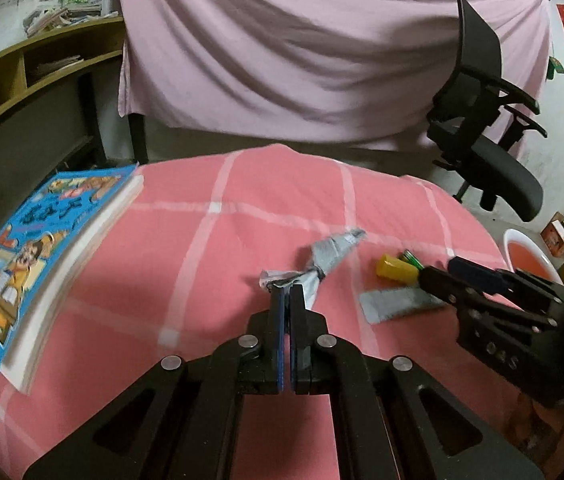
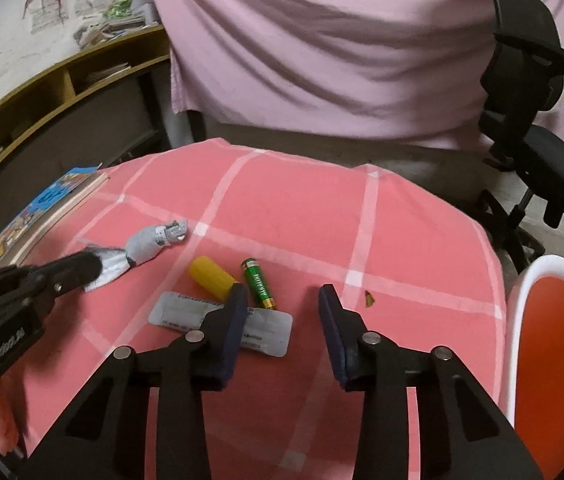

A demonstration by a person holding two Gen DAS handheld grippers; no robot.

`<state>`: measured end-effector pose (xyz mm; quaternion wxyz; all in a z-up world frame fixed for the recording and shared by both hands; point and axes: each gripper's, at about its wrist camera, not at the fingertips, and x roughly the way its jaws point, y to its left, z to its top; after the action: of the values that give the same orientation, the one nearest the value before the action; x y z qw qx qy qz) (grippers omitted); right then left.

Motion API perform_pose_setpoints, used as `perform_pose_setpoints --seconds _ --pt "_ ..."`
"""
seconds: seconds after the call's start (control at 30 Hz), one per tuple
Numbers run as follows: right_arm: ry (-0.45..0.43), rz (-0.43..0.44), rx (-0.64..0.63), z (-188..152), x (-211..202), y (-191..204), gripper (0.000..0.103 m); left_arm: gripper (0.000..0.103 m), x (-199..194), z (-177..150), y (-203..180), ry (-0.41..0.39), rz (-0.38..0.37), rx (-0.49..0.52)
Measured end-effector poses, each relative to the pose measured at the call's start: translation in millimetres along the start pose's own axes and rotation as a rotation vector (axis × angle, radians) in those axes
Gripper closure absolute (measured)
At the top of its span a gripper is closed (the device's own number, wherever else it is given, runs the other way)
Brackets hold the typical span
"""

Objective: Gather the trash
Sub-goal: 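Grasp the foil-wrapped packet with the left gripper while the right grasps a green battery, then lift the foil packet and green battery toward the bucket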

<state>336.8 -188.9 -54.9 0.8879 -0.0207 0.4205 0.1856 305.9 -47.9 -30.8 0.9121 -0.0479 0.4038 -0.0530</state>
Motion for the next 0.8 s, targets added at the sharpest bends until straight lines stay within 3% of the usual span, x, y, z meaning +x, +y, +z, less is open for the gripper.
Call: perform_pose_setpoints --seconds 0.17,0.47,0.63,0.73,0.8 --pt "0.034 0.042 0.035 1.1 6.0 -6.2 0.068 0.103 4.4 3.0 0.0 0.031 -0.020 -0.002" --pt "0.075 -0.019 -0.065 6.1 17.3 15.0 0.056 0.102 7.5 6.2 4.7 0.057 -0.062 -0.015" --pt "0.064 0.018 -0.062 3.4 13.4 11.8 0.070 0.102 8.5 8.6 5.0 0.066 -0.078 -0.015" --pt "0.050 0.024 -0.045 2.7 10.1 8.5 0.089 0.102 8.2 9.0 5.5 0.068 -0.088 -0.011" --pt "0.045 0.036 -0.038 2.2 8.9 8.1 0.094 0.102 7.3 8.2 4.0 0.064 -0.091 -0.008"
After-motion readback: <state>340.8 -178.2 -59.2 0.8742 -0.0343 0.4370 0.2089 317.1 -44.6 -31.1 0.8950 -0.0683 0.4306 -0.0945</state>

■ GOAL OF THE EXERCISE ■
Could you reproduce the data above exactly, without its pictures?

■ EXPECTED ANSWER ■
A demonstration by a person holding two Gen DAS handheld grippers; no robot.

`<state>`: measured end-effector pose (xyz mm; quaternion wxyz; all in a z-up world frame fixed for the recording and shared by both hands; point and axes: each gripper's, at about its wrist camera, not at the fingertips, and x roughly the way its jaws point, y to its left, z to its top; after the action: of the values that give the same orientation, the one nearest the value before the action; x y z qw qx qy qz) (grippers omitted); right then left.

Motion API perform_pose_setpoints, used as `perform_pose_setpoints --seconds _ --pt "_ ..."`
"""
seconds: seconds after the call's start (control at 30 Hz), one per tuple
Numbers run as follows: right_arm: ry (-0.45..0.43), rz (-0.43..0.44), rx (-0.64..0.63), z (-188..152), x (-211..202), y (-191..204), gripper (0.000..0.103 m); left_arm: gripper (0.000..0.103 m), x (-199..194), z (-177..150), y (-203..180), ry (-0.41..0.39), rz (-0.38..0.37), rx (-0.49..0.52)
Measured end-effector poses, each relative to the pose measured at the call's start: translation in millimetres along the start pose's own axes and rotation as a rotation vector (axis × angle, radians) in those axes
Gripper closure absolute (measured)
At the top of its span a gripper is closed (the device's own number, wherever else it is given, runs the other way)
Brackets hold the typical span
"""

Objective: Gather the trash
Sub-goal: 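Grasp the foil-wrapped packet with the left gripper while the right grasps a green battery, then lift the foil packet and green battery toward the bucket
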
<state>336.8 -188.9 -54.9 0.8879 -0.0207 0.4205 0.1856 305.9 -47.9 -30.8 0.9121 -0.0479 0.4038 -0.0530</state>
Motion for the next 0.8 s, targets added at the sharpest bends until straight lines stay within 3% of the usual span, x, y, z meaning +x, +y, +z, less is open for the gripper.
Call: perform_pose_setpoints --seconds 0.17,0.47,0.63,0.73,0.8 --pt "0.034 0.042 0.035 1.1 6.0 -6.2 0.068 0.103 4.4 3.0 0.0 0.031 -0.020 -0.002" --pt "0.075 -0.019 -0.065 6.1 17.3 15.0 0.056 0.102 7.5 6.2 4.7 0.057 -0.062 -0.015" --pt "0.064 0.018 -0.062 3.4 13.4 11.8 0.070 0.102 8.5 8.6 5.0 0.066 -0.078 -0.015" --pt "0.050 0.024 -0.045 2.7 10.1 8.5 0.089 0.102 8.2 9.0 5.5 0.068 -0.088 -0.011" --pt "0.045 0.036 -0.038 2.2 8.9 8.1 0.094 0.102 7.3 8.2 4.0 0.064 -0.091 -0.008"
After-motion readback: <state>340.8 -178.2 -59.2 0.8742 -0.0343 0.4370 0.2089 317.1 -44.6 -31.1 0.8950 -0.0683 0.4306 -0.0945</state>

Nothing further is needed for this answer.